Por otro lado, la incertidumbre ha dado lugar a la desobediencia de las restricciones impuestas, por malos empleadores que, además de exponer a sus trabajadores, han puesto en riesgo a la comunidad entera bajo un inexplicable proceder. Pero esa desobediencia se produce también en un segmento del mercado laboral importante, como es el de la informalidad en términos amplios (aquella que contempla a los autónomos sin protección social obligatoria ni a los falsos autónomos, que carecen de ella por el incumplimiento de las normas de trabajo).
El peso de la responsabilidad ante esta adversidad general debe ser absorbido primordialmente por el Estado, que carece del apoyo real de los actores sociales debido al nulo fomento del diálogo social precedente. Luego, en un contexto como el actual, son las empresas las llamadas a participar en la superación de la crisis bajo criterios comunitarios y empresariales conjugados, lo que a largo plazo redituará en la esperada productividad. Finalmente, los trabajadores también deben coparticipar en estas responsabilidades, maximizando la observancia de la prevención de riesgos ocupacionales y coadyuvando al mantenimiento, en la medida de lo posible, de la productividad, allí donde esto sea posible durante la cuarentena; o recién en el retorno de las actividades empresariales normales.
Esta secuencia no puede ser entendida al revés: los trabajadores no deben ser quienes asuman las graves consecuencias de este escenario de crisis (como, lamentablemente, viene ocurriendo en Brasil). Igualmente, las empresas no deberían verse afectadas por la advertida desregulación estatal (que no vinculará ni a jueces ni a inspectores de trabajo en el escenario posterior, de darse reclamos por las medidas resueltas durante la crisis). El gobierno de esta situación asumido en términos serios demanda que el Estado adopte un papel protagónico y soporte el mayor peso posible a fin de aliviar a las personas de los gravísimos perjuicios que pueden ser más perdurables que el propio COVID-19. Que la pita no se rompa por el lado más débil.
Un comentario en “Las relaciones de trabajo ante un nuevo desafío: el COVID-19 y la respuesta estatal”
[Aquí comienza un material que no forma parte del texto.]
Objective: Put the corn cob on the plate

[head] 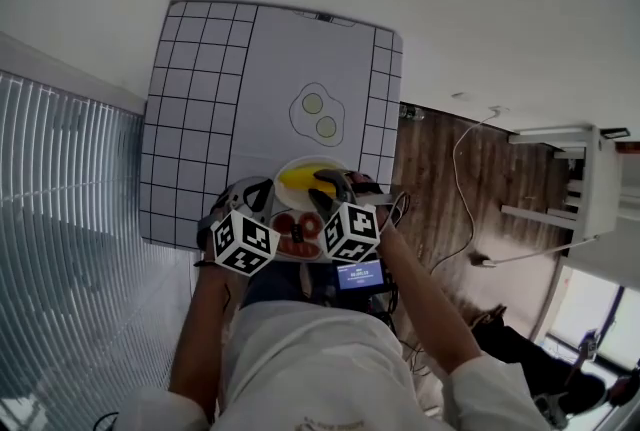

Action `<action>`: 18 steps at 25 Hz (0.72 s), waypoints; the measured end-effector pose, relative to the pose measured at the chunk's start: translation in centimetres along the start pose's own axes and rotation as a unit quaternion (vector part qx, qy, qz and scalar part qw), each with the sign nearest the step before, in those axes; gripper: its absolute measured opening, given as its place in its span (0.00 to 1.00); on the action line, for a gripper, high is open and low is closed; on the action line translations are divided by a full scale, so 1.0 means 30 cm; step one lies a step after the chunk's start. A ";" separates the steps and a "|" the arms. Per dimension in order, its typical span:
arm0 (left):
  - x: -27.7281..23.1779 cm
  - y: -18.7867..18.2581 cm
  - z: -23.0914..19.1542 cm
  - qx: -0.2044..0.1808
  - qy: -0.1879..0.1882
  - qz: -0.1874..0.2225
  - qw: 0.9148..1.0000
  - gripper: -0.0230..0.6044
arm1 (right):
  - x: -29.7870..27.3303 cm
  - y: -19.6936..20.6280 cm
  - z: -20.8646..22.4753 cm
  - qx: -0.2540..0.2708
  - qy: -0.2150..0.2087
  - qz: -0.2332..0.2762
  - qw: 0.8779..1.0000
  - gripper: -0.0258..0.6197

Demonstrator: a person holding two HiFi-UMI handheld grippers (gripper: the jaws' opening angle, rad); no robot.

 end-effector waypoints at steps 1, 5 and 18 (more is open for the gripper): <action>0.002 0.004 -0.004 0.002 0.000 0.001 1.000 0.05 | 0.004 0.000 0.004 -0.011 0.004 0.004 1.000 0.24; 0.005 0.016 -0.010 0.006 0.000 0.003 1.000 0.05 | 0.012 0.003 0.001 -0.036 0.011 0.014 0.999 0.16; 0.034 -0.027 -0.055 0.046 -0.023 0.057 0.997 0.05 | 0.159 0.032 0.122 -0.239 0.104 0.106 0.960 0.05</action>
Point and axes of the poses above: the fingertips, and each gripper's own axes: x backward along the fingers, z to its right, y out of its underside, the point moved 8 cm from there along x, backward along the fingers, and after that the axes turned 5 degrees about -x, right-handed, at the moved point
De acuerdo con el análisis sobre las relaciones de trabajo y el impacto del COVID-19, sin embargo tengo dos precisiones puntuales, el tratamiento de las empresas no puede ser tan general, porque no todas son iguales, por ende también el impacto económico laboral. Las MYPES tienen otra realidad con respecto a las grandes empresas, por tanto ellas no podrán absorber el impacto económico laboral por más de los 15 días ya por vencer. El Estado no puede asumir una posición tan neutral de simple regulador económico en tiempos normales, estamos ante una crisis, por lo que debe dar directivas claras y directas, inclusive con cargo a las reservas del tesoro público . No puede ser un Poncio Pilatos que deja en manos del empleador sin distingo de su naturaleza la carga laboral del impacto económico del COVID-19.